Description
This collection of work by the late Neville Dawes (1926-1984) gives unrivalled access to his thoughts on a rural Jamaican childhood, his exposure to Oxbridge modernism, and his involvement in nationalist ferment, and the frustrations of postcolonial politics.
The book makes available the fine poems that Dawes wrote, mostly between 1950 and 1970, both as the young man in London exploring a modernist voice and as the ideologically-committed poet returning to his roots. Fugue also includes the celebrated short stories broadcast on the BBC's Caribbean Voices programme, along with pieces of insightful and humorous autobiography and a section devoted to his critical writing. A long introductory essay by Kwame Dawes brings both a scholar's studied contextualisation and a son's moving insight.

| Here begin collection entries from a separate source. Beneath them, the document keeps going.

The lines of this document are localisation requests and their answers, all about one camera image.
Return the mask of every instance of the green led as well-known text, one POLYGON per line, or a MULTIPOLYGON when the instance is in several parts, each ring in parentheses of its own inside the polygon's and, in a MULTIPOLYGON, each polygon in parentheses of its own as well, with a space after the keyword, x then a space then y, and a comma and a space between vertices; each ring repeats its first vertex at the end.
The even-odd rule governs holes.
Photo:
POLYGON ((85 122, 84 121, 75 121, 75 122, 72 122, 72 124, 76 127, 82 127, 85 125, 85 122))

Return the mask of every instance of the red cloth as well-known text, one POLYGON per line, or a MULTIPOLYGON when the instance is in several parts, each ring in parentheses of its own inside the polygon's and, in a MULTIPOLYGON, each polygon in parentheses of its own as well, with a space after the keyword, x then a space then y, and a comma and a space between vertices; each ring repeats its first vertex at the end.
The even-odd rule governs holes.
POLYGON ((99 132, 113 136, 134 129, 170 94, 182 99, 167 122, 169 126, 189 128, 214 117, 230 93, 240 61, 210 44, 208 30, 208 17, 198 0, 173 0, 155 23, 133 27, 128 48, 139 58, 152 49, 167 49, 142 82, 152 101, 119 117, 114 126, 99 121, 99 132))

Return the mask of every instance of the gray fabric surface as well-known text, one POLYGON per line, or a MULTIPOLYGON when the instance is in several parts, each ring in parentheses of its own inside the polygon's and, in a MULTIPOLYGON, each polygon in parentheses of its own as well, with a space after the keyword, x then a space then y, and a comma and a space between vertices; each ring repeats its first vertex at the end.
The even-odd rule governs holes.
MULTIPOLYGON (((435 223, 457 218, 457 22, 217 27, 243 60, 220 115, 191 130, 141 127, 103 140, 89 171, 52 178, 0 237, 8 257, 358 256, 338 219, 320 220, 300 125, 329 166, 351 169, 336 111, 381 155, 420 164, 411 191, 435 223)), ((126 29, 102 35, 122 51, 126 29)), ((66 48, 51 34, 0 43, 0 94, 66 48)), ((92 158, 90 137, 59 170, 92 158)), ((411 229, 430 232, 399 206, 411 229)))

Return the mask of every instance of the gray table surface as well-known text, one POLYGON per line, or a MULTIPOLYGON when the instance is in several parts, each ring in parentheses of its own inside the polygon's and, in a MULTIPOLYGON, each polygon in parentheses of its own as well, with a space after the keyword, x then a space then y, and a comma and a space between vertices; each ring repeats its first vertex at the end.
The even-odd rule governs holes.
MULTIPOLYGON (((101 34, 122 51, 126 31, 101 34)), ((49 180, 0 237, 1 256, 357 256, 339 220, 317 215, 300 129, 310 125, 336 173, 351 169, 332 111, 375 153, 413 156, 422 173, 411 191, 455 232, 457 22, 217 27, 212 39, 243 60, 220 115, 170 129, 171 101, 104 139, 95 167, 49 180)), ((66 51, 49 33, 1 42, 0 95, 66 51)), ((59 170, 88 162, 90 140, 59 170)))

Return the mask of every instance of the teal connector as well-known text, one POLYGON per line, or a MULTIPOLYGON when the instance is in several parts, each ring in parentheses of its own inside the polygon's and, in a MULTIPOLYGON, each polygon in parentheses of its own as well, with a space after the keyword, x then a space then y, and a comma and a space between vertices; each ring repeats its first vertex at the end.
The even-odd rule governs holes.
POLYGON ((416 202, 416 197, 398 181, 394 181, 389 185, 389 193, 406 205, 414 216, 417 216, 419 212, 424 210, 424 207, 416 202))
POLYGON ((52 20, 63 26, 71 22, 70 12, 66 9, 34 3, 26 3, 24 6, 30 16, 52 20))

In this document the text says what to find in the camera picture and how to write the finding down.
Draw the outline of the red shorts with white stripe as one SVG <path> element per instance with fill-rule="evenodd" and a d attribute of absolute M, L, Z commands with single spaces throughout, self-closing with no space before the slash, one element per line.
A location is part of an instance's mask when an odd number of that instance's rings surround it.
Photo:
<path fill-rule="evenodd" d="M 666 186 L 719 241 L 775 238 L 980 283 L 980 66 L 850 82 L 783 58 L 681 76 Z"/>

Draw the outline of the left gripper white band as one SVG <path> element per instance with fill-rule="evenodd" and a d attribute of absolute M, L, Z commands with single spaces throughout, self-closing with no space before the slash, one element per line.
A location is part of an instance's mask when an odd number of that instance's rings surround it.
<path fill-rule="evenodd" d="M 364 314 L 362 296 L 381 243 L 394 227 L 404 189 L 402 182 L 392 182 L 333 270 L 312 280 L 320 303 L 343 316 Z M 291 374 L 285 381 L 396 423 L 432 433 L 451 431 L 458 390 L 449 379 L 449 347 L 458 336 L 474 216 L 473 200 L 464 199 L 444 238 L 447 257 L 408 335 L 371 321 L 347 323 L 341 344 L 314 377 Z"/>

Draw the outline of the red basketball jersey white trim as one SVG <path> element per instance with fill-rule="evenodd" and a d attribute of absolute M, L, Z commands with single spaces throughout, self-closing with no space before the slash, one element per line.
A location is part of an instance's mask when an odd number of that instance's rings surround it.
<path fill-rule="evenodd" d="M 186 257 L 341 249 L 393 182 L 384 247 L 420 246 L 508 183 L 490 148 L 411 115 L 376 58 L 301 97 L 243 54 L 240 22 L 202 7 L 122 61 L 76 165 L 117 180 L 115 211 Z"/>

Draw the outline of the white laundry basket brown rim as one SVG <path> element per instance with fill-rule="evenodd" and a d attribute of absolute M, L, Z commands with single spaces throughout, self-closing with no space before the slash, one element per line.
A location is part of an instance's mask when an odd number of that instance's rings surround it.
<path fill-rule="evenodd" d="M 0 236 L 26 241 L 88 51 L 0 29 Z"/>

Neville Dawes was born in Nigeria in 1926, but grew up in rural Jamaica. He studied for an MA at Oxford, taught in Jamaica, Ghana and Guyana, and was later appointed Director of the Institute of Jamaica. He wrote two novels, The Last Enchantment, reissued by Peepal Tree in 2009 as part of their Caribbean Modern Classics series, and Interim. Always a Marxist, he was deeply immersed in Africa and his nationalist identification with the rural Jamaican working class.